> [Exercise instructions]
Your task is to write out the complete listing exactly as it is shown.
↓↓↓
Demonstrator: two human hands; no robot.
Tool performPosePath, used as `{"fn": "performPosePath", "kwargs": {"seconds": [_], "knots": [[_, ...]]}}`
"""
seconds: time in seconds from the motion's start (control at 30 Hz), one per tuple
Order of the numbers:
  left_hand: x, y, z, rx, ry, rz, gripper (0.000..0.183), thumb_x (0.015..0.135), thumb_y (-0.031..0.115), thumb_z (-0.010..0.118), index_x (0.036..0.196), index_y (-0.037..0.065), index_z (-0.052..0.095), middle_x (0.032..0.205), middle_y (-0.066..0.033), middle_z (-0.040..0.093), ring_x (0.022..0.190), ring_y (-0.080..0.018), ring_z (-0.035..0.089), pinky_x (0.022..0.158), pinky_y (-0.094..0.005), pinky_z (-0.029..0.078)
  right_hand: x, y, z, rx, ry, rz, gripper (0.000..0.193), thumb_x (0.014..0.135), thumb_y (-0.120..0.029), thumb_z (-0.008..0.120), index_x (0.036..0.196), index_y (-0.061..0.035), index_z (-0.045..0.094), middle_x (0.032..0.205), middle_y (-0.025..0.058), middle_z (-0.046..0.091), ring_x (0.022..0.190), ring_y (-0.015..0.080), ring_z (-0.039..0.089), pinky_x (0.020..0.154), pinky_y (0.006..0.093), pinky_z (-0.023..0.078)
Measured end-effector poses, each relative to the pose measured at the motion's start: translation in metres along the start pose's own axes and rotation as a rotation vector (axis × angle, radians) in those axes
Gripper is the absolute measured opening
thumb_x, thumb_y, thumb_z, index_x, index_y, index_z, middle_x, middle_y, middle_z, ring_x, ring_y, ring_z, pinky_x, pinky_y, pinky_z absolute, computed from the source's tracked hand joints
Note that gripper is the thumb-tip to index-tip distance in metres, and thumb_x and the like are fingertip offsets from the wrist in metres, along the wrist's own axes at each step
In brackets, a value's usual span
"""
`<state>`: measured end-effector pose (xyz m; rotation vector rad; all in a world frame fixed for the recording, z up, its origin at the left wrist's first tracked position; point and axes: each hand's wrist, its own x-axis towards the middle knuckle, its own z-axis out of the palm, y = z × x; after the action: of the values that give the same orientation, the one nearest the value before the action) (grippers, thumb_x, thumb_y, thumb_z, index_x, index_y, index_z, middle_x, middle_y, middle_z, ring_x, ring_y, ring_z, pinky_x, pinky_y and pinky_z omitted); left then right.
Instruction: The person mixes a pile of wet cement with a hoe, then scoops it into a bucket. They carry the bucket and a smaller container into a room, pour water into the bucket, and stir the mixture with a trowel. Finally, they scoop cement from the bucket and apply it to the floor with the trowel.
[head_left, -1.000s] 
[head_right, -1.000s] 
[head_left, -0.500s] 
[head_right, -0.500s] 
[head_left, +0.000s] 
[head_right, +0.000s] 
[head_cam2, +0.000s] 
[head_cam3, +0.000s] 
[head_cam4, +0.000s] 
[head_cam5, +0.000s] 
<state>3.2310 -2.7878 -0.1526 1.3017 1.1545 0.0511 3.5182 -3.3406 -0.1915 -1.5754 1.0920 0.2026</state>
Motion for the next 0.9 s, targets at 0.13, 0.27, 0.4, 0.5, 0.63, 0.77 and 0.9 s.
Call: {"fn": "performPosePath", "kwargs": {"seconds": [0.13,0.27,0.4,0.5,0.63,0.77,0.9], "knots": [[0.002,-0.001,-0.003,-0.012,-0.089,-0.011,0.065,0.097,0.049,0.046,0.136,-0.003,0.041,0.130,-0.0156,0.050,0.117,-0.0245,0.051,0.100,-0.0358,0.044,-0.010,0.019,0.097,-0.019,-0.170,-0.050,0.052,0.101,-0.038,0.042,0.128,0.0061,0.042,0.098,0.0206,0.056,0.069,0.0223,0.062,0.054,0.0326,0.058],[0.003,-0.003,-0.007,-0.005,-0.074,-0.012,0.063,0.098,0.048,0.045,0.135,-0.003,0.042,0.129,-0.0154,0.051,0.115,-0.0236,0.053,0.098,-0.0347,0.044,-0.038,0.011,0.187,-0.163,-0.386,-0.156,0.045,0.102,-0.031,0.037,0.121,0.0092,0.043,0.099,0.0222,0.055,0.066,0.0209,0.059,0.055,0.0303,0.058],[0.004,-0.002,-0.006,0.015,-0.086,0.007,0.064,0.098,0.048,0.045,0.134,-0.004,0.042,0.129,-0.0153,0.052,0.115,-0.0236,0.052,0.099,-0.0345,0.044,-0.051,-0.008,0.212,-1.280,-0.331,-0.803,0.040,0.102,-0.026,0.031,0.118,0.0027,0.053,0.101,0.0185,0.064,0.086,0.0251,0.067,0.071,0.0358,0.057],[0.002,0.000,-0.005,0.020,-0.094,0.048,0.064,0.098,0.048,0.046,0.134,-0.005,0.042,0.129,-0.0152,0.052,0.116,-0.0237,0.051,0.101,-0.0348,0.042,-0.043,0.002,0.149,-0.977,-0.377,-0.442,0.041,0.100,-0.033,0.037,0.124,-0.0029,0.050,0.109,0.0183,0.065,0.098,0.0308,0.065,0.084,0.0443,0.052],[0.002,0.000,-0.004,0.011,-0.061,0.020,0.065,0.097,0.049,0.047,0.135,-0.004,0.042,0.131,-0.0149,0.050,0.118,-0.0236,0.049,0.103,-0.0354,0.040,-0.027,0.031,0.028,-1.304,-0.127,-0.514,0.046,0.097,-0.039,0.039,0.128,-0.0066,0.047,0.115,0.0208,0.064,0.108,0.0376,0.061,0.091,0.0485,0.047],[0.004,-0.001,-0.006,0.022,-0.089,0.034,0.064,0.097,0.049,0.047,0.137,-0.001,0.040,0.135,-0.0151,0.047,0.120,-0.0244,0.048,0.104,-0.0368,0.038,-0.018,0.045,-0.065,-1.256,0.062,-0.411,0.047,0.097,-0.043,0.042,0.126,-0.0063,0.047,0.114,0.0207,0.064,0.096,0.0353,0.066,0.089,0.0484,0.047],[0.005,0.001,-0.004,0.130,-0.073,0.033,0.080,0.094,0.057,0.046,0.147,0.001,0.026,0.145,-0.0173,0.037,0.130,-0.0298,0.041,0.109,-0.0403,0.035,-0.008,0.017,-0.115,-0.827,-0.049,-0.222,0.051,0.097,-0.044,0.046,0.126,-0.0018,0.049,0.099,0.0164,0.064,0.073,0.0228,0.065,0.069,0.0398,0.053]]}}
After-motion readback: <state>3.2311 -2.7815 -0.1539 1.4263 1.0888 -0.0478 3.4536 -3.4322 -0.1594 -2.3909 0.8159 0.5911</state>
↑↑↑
> [Task answer]
Demonstrator: two human hands; no robot.
Tool performPosePath, used as `{"fn": "performPosePath", "kwargs": {"seconds": [_], "knots": [[_, ...]]}}`
"""
seconds: time in seconds from the motion's start (control at 30 Hz), one per tuple
Order of the numbers:
  left_hand: x, y, z, rx, ry, rz, gripper (0.000..0.183), thumb_x (0.015..0.135), thumb_y (-0.031..0.115), thumb_z (-0.010..0.118), index_x (0.036..0.196), index_y (-0.037..0.065), index_z (-0.052..0.095), middle_x (0.032..0.205), middle_y (-0.066..0.033), middle_z (-0.040..0.093), ring_x (0.022..0.190), ring_y (-0.080..0.018), ring_z (-0.035..0.089), pinky_x (0.022..0.158), pinky_y (-0.094..0.005), pinky_z (-0.029..0.078)
  right_hand: x, y, z, rx, ry, rz, gripper (0.000..0.193), thumb_x (0.014..0.135), thumb_y (-0.120..0.029), thumb_z (-0.008..0.120), index_x (0.036..0.196), index_y (-0.061..0.035), index_z (-0.045..0.094), middle_x (0.032..0.205), middle_y (-0.025..0.058), middle_z (-0.046..0.091), ring_x (0.022..0.190), ring_y (-0.015..0.080), ring_z (-0.039..0.089), pinky_x (0.020..0.154), pinky_y (0.006..0.093), pinky_z (-0.023..0.078)
Measured end-effector poses, each relative to the pose measured at the motion's start: translation in metres along the start pose's own axes and rotation as a rotation vector (axis × angle, radians) in those axes
Gripper is the absolute measured opening
thumb_x, thumb_y, thumb_z, index_x, index_y, index_z, middle_x, middle_y, middle_z, ring_x, ring_y, ring_z, pinky_x, pinky_y, pinky_z absolute, computed from the source's tracked hand joints
Note that gripper is the thumb-tip to index-tip distance in metres, and thumb_x and the like are fingertip offsets from the wrist in metres, along the wrist's own axes at each step
In brackets, a value's usual span
"""
`<state>`: measured end-effector pose (xyz m; rotation vector rad; all in a world frame fixed for the recording, z up, its origin at the left wrist's first tracked position; point and axes: each hand's wrist, its own x-axis towards the middle knuckle, its own z-axis out of the palm, y = z × x; after the action: of the values that give the same orientation, the one nearest the value before the action) (grippers, thumb_x, thumb_y, thumb_z, index_x, index_y, index_z, middle_x, middle_y, middle_z, ring_x, ring_y, ring_z, pinky_x, pinky_y and pinky_z omitted); left then right.
Instruction: The person mixes a pile of wet cement with a hoe, then scoops it into a bucket. They carry the bucket and a smaller container into a room, pour water into the bucket, and stir the mixture with a trowel. Finally, they scoop cement from the bucket and apply it to the floor with the trowel.
[head_left, -1.000s] 
[head_right, -1.000s] 
[head_left, -0.500s] 
[head_right, -0.500s] 
[head_left, +0.000s] 
[head_right, +0.000s] 
[head_cam2, +0.000s] 
[head_cam3, +0.000s] 
[head_cam4, +0.000s] 
[head_cam5, +0.000s] 
<state>3.2310 -2.7878 -0.1526 1.3017 1.1545 0.0511 3.5182 -3.3406 -0.1915 -1.5754 1.0920 0.2026</state>
Motion for the next 0.9 s, targets at 0.13, 0.27, 0.4, 0.5, 0.63, 0.77 and 0.9 s.
Call: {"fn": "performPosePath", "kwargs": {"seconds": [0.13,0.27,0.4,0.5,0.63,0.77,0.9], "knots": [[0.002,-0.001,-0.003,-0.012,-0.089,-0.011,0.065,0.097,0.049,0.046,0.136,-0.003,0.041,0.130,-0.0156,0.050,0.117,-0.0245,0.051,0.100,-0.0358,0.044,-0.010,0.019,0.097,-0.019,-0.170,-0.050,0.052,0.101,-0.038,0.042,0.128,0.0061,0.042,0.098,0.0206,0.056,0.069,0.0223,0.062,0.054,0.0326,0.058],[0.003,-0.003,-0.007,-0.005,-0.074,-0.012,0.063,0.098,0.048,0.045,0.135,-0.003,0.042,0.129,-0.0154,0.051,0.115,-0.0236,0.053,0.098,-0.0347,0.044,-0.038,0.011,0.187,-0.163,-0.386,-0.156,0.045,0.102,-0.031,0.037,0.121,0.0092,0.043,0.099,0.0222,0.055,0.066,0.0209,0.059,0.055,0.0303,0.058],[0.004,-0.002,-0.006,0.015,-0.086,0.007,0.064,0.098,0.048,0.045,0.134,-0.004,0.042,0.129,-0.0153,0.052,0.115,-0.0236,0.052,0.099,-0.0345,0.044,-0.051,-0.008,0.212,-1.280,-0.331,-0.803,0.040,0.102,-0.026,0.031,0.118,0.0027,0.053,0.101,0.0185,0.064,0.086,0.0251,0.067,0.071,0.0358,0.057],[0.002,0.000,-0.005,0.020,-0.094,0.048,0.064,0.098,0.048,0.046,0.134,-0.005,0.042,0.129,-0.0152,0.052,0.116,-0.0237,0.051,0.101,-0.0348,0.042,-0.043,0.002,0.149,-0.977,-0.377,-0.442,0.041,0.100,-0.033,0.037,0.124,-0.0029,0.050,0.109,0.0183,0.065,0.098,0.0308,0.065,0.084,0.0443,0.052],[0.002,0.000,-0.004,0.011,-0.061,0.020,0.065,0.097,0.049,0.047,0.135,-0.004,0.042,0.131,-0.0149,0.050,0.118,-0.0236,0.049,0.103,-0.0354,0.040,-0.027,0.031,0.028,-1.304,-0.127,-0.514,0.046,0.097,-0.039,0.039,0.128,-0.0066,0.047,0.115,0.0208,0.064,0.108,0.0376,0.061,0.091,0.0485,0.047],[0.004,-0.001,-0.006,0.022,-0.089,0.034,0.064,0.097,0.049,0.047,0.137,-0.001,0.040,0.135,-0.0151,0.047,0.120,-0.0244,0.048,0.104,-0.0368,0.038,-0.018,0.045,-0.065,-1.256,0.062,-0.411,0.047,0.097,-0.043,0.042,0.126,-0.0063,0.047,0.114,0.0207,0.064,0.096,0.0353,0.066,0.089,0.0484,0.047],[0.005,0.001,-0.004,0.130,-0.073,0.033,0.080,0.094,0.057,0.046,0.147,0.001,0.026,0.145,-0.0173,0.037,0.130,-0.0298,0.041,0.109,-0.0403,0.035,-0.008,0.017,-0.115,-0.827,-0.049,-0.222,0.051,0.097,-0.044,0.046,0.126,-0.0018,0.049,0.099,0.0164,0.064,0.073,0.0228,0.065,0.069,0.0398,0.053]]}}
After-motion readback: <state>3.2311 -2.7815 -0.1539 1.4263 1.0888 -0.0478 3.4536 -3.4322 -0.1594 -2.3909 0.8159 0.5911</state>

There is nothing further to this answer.